Les milliardaires de la Silicon Valley intensifient leur offensive politique contre un projet de taxe en Californie. Sergey Brin, cofondateur de Google, vient d’injecter 25 millions de dollars supplémentaires dans une campagne visant à bloquer une taxe de 5 % sur les grandes fortunes, portant sa contribution totale à 45 millions.

Cette mesure, surnommée « billionaire tax », cible les résidents californiens dont la fortune dépasse un milliard de dollars. Elle prévoit un prélèvement unique destiné à financer des programmes publics, notamment en éducation, en santé et en aide alimentaire.

Pour Sergey Brin, dont la fortune est estimée à plus de 240 milliards de dollars, la facture pourrait dépasser les 12 milliards. Un enjeu financier majeur, qui explique en partie son implication croissante dans ce dossier.

L’ancien dirigeant n’est pas seul. Eric Schmidt a lui aussi renforcé son soutien, avec plus de 3 millions de dollars versés à des groupes d’influence opposés à la mesure. D’autres figures technologiques, comme le cofondateur de Palantir Peter Thiel ou le PDG de Stripe Patrick Collison, participent également à l’effort financier.

Au cœur de cette mobilisation, un comité d’action politique baptisé « Building a Better California », qui cherche à faire échouer la proposition ou à en limiter la portée. Une initiative parallèle vise notamment à interdire toute taxation rétroactive, ce qui affaiblirait considérablement le projet.

Le débat dépasse toutefois la seule question fiscale. Il met en lumière les tensions croissantes entre les autorités publiques et les grandes fortunes du secteur technologique, sur fond de redistribution des richesses et de financement des services publics.

Dans ce contexte, certains milliardaires ont déjà pris leurs distances avec la Californie. Sergey Brin a récemment déménagé au Nevada, un État sans impôt sur le revenu, illustrant les stratégies d’optimisation mises en place face à ce type de réforme.

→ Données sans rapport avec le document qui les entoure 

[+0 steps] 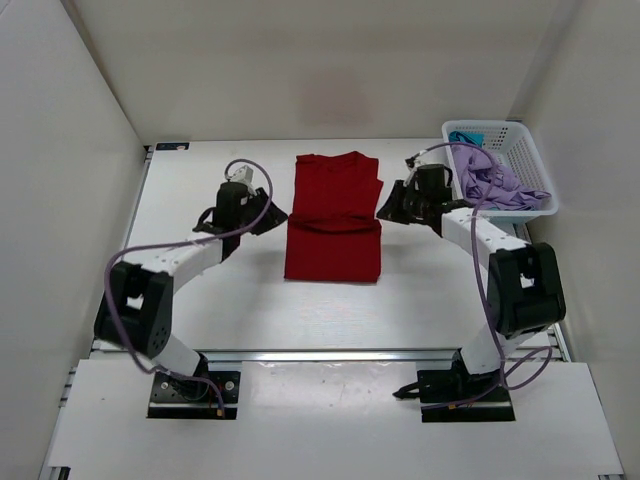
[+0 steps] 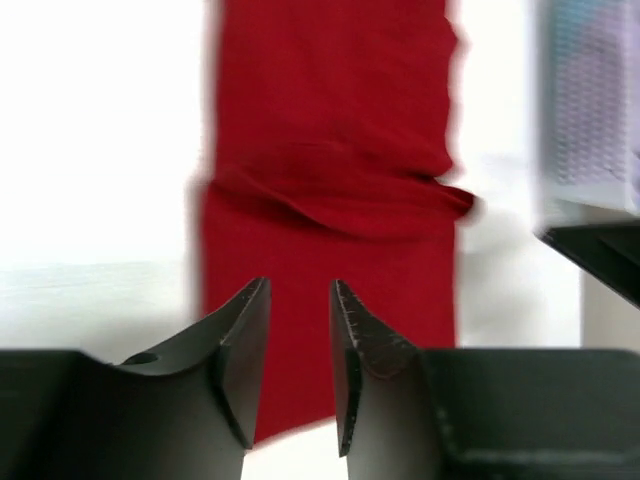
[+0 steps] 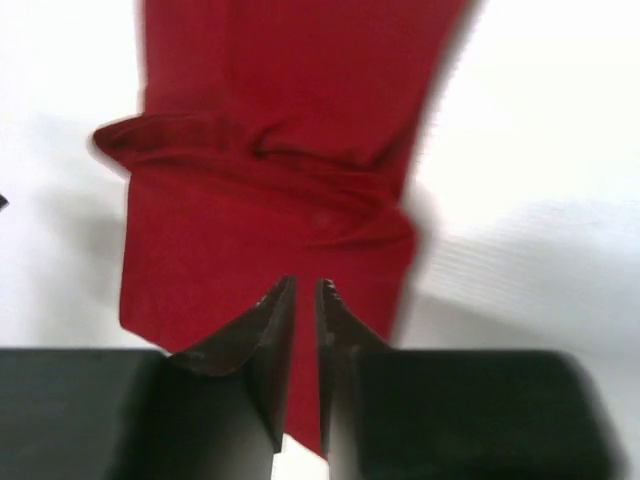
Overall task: Fold and stack the t-shirts
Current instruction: Fold the folded rectangular tshirt in 1/3 of the way, then grab one side of the 2/3 rectangular tshirt with both arms
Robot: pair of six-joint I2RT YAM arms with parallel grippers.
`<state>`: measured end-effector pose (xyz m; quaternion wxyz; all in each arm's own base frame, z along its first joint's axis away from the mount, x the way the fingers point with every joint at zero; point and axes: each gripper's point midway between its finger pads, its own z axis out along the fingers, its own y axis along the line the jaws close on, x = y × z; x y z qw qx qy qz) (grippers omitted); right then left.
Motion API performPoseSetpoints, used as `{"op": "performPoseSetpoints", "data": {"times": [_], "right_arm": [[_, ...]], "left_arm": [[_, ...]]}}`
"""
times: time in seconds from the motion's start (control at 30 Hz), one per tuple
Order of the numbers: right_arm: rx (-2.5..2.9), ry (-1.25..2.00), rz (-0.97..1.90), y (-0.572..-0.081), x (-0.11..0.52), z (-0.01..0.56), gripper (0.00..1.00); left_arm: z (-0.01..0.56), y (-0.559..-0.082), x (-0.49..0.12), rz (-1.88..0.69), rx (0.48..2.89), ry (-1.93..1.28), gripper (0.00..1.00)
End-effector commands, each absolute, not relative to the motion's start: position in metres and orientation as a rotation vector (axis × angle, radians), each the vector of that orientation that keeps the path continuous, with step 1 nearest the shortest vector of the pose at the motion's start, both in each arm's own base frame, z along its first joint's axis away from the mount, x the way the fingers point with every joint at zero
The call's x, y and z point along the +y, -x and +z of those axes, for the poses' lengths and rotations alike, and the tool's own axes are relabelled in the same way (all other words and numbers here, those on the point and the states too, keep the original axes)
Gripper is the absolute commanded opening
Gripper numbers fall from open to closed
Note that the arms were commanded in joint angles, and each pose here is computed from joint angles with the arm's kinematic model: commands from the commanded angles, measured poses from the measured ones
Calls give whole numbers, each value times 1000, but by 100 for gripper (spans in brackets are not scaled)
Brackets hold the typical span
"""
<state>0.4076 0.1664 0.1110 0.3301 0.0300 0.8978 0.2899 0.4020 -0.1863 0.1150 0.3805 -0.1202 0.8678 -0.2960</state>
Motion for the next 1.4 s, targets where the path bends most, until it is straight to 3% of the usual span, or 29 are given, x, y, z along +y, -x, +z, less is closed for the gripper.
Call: {"op": "performPoseSetpoints", "data": {"times": [0.0, 0.3, 0.53, 0.77, 0.97, 1.13, 1.37], "right_arm": [[2272, 40, 704, -399, 197, 122, 0], [2360, 334, 824, -390, 292, 83, 0], [2396, 257, 885, -435, 293, 56, 0], [2427, 156, 1006, -440, 279, 36, 0], [2331, 179, 1094, -434, 273, 88, 0], [2216, 163, 1124, -395, 257, 135, 1], [2303, 31, 1100, -312, 216, 80, 0]], "left_arm": [[126, -367, -221, -829, 2152, 208, 40], [38, -320, -235, -864, 2368, 186, 36], [13, -282, -232, -853, 2437, 150, 37], [30, -273, -221, -885, 2383, 150, 38], [63, -273, -206, -839, 2303, 152, 45], [50, -268, -187, -775, 2342, 176, 46], [31, -259, -184, -757, 2395, 169, 48]]}}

Ce dossier s’inscrit dans un engagement politique plus large de la Silicon Valley, de plus en plus active dans les débats publics. Entre financement de campagnes, soutien à des candidats et interventions dans les politiques publiques, les grandes fortunes technologiques cherchent désormais à peser directement sur les décisions qui les concernent.

Si la proposition atteint le scrutin et obtient l’appui des électeurs, elle pourrait marquer un tournant dans la fiscalité des ultra-riches aux États-Unis. En attendant, la bataille se joue déjà à coups de millions.